Identification of catalytic converter kinetic model using a genetic algorithm approach

Abstract

The need to deliver fast-in-market and right-first-time design for ultra-low-emission vehicles at a reasonable cost is driving the automotive industries to invest significant manpower in computer-aided design and optimization of exhaust after-treatment systems. To serve the above goals, an already developed engineering model for the three-way catalytic converter kinetic behaviour is linked with a genetic algorithm optimization procedure, for fast and accurate estimation of the set of tuneable kinetic parameters that describe the chemical behaviour of each specific washcoat formulation.

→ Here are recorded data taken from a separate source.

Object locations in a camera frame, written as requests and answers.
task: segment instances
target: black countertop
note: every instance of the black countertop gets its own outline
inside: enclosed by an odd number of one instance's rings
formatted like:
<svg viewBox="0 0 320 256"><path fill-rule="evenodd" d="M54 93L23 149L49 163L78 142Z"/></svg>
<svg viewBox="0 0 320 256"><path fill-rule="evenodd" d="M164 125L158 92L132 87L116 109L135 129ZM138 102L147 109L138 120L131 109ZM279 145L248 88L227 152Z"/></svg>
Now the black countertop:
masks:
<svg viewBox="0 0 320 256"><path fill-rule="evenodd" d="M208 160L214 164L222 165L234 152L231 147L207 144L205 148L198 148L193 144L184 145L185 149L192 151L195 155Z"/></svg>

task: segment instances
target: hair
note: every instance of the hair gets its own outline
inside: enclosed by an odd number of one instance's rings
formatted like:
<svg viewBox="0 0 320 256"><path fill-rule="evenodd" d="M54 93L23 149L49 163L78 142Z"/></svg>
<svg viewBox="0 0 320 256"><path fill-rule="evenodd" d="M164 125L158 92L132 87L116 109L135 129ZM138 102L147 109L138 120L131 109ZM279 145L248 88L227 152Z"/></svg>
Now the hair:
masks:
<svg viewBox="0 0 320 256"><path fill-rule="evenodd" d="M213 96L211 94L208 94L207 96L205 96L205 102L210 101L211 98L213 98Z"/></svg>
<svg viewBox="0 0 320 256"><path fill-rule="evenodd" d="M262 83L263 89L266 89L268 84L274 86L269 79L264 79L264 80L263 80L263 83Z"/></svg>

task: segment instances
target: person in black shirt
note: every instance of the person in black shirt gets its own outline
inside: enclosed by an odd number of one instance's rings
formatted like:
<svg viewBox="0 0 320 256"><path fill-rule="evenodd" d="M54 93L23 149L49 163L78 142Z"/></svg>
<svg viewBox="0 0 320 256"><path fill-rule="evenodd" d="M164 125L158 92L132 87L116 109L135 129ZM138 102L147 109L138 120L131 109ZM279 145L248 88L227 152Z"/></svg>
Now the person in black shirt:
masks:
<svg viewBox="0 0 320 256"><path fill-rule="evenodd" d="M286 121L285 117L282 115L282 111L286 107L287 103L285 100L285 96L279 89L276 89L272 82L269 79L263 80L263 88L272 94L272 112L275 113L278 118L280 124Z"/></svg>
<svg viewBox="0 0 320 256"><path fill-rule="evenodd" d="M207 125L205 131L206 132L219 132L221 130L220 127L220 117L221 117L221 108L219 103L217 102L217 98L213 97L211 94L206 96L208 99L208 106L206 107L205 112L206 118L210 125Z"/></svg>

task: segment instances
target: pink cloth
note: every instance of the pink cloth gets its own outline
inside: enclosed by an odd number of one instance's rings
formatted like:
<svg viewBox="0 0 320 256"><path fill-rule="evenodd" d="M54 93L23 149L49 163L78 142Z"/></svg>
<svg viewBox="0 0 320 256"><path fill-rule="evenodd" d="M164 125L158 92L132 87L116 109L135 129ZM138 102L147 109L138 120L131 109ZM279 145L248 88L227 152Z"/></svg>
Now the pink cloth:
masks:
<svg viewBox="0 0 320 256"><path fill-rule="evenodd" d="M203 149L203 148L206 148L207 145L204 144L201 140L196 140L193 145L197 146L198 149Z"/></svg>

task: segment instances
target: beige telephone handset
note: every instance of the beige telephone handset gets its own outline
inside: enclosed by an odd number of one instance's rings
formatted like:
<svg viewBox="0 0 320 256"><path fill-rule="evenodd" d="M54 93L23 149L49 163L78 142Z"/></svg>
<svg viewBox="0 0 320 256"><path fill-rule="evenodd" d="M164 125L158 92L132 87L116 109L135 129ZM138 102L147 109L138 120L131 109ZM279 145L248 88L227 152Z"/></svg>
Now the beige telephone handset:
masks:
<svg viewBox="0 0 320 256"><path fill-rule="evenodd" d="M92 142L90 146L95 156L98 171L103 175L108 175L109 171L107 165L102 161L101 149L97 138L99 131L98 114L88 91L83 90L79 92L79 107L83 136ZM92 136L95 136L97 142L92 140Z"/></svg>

The genetic-algorithm-based optimization procedure utilizes a purpose-designed performance measure that allows an objective assessment of model prediction accuracy against a set of experimental data that represent the behaviour of the specific washcoat formulation over a typical legislated test procedure. The identification methodology is tested on a demanding case study, and the best-fit parameters demonstrate high accuracy in matching the measured test data. The results are definitely more accurate than those usually obtained by manual or gradient-based tuning of the parameters. Moreover, the set of parameters identified by the genetic algorithm methodology is proven to describe in a valid way the chemical kinetic behaviour of the specific catalyst, and this is tested by the successful prediction of the performance of a smaller-size converter. The parameter estimation methodology developed fits in an integrated computer-aided engineering methodology assisting the design optimization of catalytic exhaust systems that extends all the way through from model development to parameter estimation, and quality assurance of test data.